§ WHAT YOU SHOULD DO
Type out the listing below exactly. Pictures stay out of it.

◆ ◆ ◆

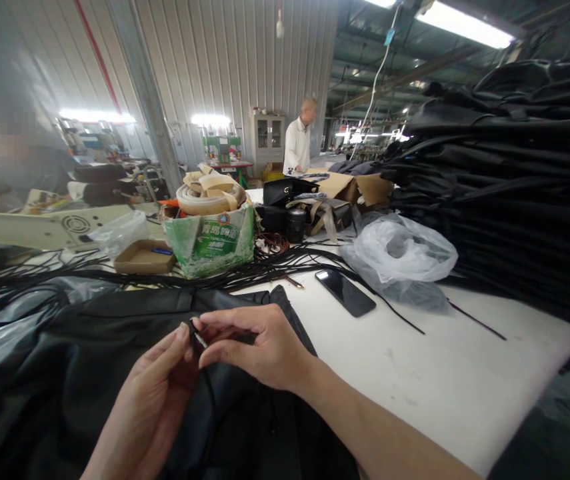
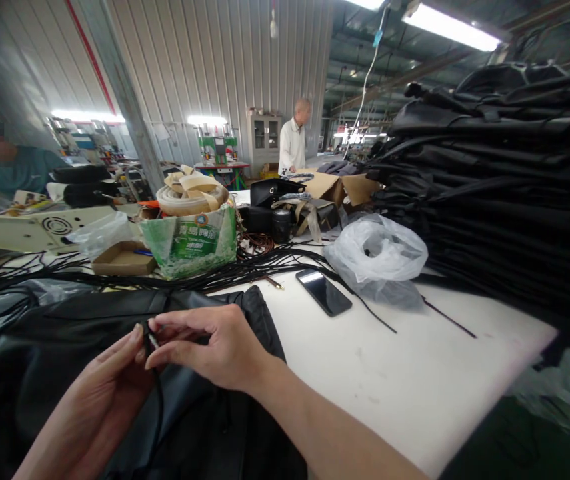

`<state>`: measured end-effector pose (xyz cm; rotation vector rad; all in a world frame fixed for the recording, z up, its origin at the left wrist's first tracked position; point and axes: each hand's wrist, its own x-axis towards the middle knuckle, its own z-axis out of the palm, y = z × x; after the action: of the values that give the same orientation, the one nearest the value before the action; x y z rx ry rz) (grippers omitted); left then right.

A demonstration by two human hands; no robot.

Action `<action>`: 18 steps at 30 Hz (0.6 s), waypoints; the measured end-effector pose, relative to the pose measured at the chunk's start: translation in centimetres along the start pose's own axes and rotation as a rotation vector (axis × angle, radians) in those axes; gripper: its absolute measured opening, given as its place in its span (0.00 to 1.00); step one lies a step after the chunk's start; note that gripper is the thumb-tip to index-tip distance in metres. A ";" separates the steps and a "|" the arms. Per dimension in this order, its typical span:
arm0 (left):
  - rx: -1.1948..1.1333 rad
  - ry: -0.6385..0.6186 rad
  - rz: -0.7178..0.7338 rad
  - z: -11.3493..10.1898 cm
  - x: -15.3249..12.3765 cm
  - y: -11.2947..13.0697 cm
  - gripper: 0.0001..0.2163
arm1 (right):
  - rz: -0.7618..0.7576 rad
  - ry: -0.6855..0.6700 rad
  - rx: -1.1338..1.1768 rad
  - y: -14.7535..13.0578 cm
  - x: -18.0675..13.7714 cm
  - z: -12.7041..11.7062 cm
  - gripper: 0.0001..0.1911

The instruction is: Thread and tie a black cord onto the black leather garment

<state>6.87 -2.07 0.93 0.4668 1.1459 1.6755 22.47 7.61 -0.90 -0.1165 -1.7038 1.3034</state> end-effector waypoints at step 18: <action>-0.044 0.061 0.007 1.4 -0.6 -0.6 0.30 | -0.313 0.036 -0.375 0.9 -0.4 0.2 0.15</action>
<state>8.48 -1.96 1.21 0.3951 1.1503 1.7282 22.17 7.63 -1.82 -0.0859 -1.8340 0.7416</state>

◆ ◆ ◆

§ TASK ANSWER
`<state>`: measured end-effector pose (xyz cm; rotation vector rad; all in a world frame fixed for the recording, z up, its origin at the left wrist's first tracked position; point and axes: each hand's wrist, its own x-axis towards the middle knuckle, its own z-axis out of the palm, y = z × x; after the action: of the values that give the same orientation, the one nearest the value before the action; x y z rx ry rz) (grippers omitted); left then right.

A demonstration by two human hands; no robot.

Action `<action>`: 18 steps at 30 Hz (0.6 s), waypoints; the measured end-effector pose, relative to the pose measured at the chunk's start: translation in centimetres along the start pose's own axes and rotation as a rotation vector (axis × angle, radians) in those axes; gripper: its absolute measured opening, given as its place in its span (0.00 to 1.00); step one lies a step after the chunk's start; note that gripper is the thumb-tip to index-tip distance in metres. A ";" separates the steps and a "|" the arms. Per dimension in this order, its typical span:
arm0 (left):
  - rx: -1.1948..1.1333 rad
  - ry: -0.6385..0.6186 rad
  - rz: -0.7178..0.7338 rad
  - z: -11.3493..10.1898 cm
  - x: -15.3249..12.3765 cm
  - y: -11.2947..13.0697 cm
  - gripper: 0.0001..0.2163
arm1 (right):
  - rz: -0.7618..0.7576 rad
  - ry: -0.6855..0.6700 rad
  - rx: -1.1338..1.1768 rad
  - y: -14.7535..13.0578 cm
  - x: -18.0675..13.7714 cm
  - z: -12.7041..11.7062 cm
  - gripper: 0.0001..0.1911

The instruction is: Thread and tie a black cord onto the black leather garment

<state>6.87 -2.07 0.93 0.4668 1.1459 1.6755 22.47 7.61 -0.90 -0.1165 -1.7038 1.3034</state> end-effector waypoints at step 18: <action>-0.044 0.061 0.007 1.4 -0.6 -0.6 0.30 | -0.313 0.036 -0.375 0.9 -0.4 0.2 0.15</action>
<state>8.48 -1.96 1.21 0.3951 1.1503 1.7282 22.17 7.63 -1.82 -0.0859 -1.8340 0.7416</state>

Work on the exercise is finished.